Work to be completed
Repeat the lines of the data exactly, from the first one through the one that contains "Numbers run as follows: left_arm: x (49".

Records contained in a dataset
━━━━━━
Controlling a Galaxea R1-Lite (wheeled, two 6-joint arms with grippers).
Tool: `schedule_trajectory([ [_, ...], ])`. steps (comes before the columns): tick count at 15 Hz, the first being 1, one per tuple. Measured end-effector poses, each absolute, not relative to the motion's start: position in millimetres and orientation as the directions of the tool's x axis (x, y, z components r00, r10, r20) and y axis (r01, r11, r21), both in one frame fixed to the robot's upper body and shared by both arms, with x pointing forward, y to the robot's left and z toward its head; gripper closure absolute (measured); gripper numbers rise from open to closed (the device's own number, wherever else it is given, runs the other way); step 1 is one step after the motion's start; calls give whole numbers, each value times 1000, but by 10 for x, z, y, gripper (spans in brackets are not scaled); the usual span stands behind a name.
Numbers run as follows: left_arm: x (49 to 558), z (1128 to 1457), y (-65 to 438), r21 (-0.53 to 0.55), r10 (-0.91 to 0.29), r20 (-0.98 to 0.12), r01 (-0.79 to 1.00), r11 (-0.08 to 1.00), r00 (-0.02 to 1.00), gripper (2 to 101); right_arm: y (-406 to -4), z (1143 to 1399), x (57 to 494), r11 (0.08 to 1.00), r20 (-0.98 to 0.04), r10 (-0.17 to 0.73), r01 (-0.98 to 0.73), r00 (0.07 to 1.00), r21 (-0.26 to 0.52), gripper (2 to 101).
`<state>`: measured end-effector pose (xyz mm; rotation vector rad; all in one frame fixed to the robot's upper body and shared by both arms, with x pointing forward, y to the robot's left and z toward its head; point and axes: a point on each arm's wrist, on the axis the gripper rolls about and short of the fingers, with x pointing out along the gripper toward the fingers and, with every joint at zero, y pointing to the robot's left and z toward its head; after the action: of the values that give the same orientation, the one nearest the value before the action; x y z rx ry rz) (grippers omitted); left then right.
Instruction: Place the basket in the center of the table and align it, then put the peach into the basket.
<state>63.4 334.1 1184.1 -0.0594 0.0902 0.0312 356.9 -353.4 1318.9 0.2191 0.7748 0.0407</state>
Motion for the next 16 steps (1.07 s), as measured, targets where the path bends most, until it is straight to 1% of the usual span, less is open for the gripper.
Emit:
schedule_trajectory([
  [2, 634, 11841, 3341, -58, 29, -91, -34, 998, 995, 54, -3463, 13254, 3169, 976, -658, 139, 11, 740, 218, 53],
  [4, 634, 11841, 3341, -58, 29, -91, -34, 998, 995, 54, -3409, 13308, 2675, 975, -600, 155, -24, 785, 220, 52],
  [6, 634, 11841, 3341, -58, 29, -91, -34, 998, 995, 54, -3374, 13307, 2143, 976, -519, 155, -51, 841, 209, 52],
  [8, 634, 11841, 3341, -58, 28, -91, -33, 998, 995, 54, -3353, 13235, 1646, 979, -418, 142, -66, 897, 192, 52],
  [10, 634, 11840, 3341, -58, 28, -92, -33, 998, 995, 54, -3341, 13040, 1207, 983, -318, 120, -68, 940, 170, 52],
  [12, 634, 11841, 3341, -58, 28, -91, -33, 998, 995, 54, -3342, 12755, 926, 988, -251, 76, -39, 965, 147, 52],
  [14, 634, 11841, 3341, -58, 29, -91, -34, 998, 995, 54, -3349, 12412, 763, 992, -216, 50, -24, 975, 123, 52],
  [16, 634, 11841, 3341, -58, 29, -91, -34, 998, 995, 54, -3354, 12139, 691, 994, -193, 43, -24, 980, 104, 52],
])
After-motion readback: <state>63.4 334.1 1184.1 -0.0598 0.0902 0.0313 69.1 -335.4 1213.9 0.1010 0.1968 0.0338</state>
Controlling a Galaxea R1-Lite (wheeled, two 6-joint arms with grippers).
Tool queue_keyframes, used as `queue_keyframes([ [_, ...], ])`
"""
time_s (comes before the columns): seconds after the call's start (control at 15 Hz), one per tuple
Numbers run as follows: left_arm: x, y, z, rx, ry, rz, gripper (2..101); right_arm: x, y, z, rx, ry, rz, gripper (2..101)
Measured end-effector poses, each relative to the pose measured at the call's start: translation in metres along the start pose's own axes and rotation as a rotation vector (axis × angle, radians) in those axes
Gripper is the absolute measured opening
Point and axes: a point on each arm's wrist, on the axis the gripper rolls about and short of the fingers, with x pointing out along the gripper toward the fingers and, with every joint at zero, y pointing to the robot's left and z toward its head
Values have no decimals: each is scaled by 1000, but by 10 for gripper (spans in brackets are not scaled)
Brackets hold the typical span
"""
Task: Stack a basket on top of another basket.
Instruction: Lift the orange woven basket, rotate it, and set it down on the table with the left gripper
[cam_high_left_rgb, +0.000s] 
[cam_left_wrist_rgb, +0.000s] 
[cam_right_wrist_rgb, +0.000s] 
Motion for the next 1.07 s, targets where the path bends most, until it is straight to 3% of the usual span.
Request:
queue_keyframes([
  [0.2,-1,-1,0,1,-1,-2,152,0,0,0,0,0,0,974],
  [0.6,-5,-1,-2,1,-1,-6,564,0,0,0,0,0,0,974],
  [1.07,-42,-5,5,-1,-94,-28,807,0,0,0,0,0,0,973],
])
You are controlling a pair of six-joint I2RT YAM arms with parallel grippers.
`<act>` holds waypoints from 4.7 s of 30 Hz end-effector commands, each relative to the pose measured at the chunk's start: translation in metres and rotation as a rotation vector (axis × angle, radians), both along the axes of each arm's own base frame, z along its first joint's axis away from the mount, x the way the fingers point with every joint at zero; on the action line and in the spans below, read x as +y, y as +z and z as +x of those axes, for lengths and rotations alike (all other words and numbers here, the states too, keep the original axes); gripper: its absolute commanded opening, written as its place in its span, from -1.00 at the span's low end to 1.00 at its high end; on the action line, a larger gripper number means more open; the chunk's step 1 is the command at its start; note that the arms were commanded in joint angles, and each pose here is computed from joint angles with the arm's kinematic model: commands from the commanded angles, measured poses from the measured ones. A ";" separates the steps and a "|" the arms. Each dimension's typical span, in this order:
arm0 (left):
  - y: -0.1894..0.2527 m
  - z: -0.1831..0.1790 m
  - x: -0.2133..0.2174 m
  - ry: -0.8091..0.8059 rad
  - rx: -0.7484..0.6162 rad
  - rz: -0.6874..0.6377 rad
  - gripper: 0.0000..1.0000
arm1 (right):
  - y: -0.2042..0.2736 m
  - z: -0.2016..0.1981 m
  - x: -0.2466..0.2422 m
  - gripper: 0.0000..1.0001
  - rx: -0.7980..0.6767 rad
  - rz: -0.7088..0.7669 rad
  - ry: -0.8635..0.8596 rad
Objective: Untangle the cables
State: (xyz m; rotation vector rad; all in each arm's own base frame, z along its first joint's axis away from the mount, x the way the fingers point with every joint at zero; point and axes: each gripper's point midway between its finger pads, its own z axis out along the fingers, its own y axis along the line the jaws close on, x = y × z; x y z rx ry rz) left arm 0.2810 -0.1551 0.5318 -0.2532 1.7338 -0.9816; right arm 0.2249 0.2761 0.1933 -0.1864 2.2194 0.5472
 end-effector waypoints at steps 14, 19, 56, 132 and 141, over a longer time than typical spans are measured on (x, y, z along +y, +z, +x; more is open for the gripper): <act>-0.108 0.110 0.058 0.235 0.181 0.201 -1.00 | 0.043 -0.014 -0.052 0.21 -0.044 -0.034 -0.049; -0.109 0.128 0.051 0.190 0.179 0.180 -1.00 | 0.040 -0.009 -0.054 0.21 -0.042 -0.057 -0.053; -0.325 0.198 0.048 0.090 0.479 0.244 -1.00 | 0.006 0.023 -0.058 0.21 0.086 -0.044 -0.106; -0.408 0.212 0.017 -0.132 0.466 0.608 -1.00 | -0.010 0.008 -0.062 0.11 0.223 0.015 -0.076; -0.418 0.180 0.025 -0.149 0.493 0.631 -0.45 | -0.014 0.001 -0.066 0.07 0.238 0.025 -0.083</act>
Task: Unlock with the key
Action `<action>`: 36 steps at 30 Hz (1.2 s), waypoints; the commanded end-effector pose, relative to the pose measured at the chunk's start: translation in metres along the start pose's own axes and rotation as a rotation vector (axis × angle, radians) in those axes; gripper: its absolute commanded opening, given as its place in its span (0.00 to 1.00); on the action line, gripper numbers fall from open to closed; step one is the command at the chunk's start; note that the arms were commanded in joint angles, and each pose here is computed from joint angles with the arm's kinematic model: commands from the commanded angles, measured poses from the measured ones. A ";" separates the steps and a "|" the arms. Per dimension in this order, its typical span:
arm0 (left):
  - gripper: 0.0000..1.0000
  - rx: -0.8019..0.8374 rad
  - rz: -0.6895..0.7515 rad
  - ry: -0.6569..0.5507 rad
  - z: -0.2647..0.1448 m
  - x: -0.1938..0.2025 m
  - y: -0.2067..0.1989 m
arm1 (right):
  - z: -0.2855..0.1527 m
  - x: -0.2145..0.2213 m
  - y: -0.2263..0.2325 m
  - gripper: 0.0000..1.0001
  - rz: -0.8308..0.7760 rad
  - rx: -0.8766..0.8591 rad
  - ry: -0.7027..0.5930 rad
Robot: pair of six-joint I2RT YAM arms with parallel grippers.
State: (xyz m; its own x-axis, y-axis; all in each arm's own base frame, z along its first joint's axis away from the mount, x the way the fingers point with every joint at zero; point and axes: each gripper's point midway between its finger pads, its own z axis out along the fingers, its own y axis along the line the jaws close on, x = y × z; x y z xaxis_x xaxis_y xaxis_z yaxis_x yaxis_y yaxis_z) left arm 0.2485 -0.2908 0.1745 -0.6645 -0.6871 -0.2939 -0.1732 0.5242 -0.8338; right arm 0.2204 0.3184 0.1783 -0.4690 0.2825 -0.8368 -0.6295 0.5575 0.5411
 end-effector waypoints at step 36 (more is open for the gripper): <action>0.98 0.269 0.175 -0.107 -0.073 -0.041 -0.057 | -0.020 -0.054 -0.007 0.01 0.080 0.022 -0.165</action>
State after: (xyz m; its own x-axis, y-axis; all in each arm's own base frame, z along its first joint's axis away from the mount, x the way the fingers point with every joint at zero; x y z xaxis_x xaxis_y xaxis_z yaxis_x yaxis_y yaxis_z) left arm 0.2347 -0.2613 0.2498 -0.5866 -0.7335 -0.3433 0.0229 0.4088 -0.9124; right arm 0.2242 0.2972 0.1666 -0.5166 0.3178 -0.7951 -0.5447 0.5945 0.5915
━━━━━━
Response to the task
Controlling a Galaxea R1-Lite (wheeled, two 6-joint arms with grippers).
Tool: `schedule_trajectory([ [_, ...], ])`. steps (comes before the columns): tick count at 15 Hz, the first being 1, one per tuple. Measured end-effector poses, each absolute, not relative to the motion's start: position in millimetres and orientation as the directions of the tool's x axis (x, y, z components r00, r10, r20) and y axis (r01, r11, r21), both in one frame fixed to the robot's upper body and shared by both arms, with x pointing forward, y to the robot's left and z toward its head; gripper closure absolute (measured); gripper numbers rise from open to closed (the device's own number, wherever else it is given, runs the other way); step 1 is one step after the motion's start; calls give whole numbers, each value times 1000, but by 10 for x, z, y, gripper (spans in brackets are not scaled); the usual span stands behind a name.
Numbers run as follows: left_arm: x (49 to 558), z (1128 to 1457), y (-65 to 438), r21 (-0.53 to 0.55), r10 (-0.91 to 0.29), r20 (-0.98 to 0.12), r01 (-0.79 to 1.00), r11 (-0.08 to 1.00), r00 (-0.02 to 1.00), gripper (2 to 101); right_arm: y (-406 to -4), z (1143 to 1399), x (57 to 494), r11 (0.08 to 1.00), r20 (-0.98 to 0.04), r10 (-0.17 to 0.73), r01 (-0.98 to 0.73), r00 (0.07 to 1.00), r21 (-0.26 to 0.52), gripper (2 to 101).

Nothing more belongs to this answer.